As per the Article 445 of the Turkish Commercial Code ... shareholders may file a lawsuit to have general assembly resolutions that violate the law or the articles of association, especially the principle of good faith, annulled within three months from the date of the resolution.
Therefore, within three months, a lawsuit can be filed against the general assembly decision on capital increase if it disrupts the balance of rights and interests and restricts pre-emptive rights due to a breach of fairness.
However, the reduction of share and profit ratios solely due to some shareholders not participating in the capital increase does not automatically render the decision in breach of good faith. As stated in a precedent:
"If the shareholders have the financial means to participate in the capital increase without any impediments, and if there is no harm to them if they participate, and if it cannot be proven that the capital increase aims to cause damage to the plaintiffs, it cannot be accepted that the reduction in the shares and profit ratios of such shareholders solely due to their inability to participate is contrary to objective good faith principles."
Obtaining Provisional Measure
Another action that can be taken against a capital increase decision is to obtain a provisional measure. The provisional measure can be obtained either before or after filing the lawsuit.
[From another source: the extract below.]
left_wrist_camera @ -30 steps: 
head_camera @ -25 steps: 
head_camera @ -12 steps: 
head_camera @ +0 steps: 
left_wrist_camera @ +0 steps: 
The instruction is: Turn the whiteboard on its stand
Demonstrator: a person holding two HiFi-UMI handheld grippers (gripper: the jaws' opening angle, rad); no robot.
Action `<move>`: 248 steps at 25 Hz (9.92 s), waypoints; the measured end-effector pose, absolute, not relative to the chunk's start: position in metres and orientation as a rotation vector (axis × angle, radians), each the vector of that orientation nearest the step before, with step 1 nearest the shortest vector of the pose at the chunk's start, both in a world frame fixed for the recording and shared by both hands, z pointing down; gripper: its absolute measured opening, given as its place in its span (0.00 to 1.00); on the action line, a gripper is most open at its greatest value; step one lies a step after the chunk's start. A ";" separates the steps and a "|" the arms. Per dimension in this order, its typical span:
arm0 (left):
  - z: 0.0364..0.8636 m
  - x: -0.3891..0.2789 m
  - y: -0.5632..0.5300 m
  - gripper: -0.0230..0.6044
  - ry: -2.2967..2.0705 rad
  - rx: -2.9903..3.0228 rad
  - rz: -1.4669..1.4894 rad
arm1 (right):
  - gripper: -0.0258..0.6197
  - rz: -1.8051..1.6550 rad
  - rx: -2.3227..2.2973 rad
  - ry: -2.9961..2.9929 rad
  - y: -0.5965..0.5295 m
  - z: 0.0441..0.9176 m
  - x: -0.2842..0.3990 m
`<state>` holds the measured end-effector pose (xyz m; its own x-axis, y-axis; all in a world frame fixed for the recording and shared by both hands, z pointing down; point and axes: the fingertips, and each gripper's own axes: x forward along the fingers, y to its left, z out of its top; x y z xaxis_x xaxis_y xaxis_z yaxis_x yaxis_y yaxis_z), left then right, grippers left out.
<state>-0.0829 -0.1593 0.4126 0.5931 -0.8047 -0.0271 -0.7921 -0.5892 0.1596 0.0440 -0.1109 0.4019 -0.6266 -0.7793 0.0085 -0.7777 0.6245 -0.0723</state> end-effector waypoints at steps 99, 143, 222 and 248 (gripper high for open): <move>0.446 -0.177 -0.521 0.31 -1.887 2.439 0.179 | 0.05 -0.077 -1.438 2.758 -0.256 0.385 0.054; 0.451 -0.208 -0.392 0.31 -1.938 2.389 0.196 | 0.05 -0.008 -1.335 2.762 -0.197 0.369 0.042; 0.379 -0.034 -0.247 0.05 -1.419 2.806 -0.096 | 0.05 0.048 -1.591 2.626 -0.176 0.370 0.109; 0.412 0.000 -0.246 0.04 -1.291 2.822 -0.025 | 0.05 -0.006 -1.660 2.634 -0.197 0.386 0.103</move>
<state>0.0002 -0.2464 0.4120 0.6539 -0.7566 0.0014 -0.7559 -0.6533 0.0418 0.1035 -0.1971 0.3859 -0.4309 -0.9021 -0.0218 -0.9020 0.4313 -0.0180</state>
According to Article 390 of the Code of Civil Procedure ("CCP"), the party requesting a provisional measure should provide evidence close to demonstrating the reasons and justifications for the measure, even if they cannot present conclusive evidence.
In order to obtain a provisional measure, certain conditions are required:
- The possibility of a significant difficulty or complete impossibility in obtaining the right due to a change that may occur in the current situation.
- Concerns about the occurrence of a disadvantage or serious harm due to delay.
By approximately proving the existence of these conditions, the plaintiff can request the suspension of the general assembly decision regarding the capital increase in Turkey.
In conclusion, capital increase in joint-stock companies is subject to certain limitations, guided by the principles of good faith and fairness. Shareholders have the right to seek legal remedies against capital increases aimed at harming other shareholders. Capital increase can be a complex process, and taking legal steps with caution is crucial. Otherwise, opportunities may be missed, resulting in loss of time and effort. Therefore, it is advisable to work with an experienced corporate law attorney in Turkey for expert guidance.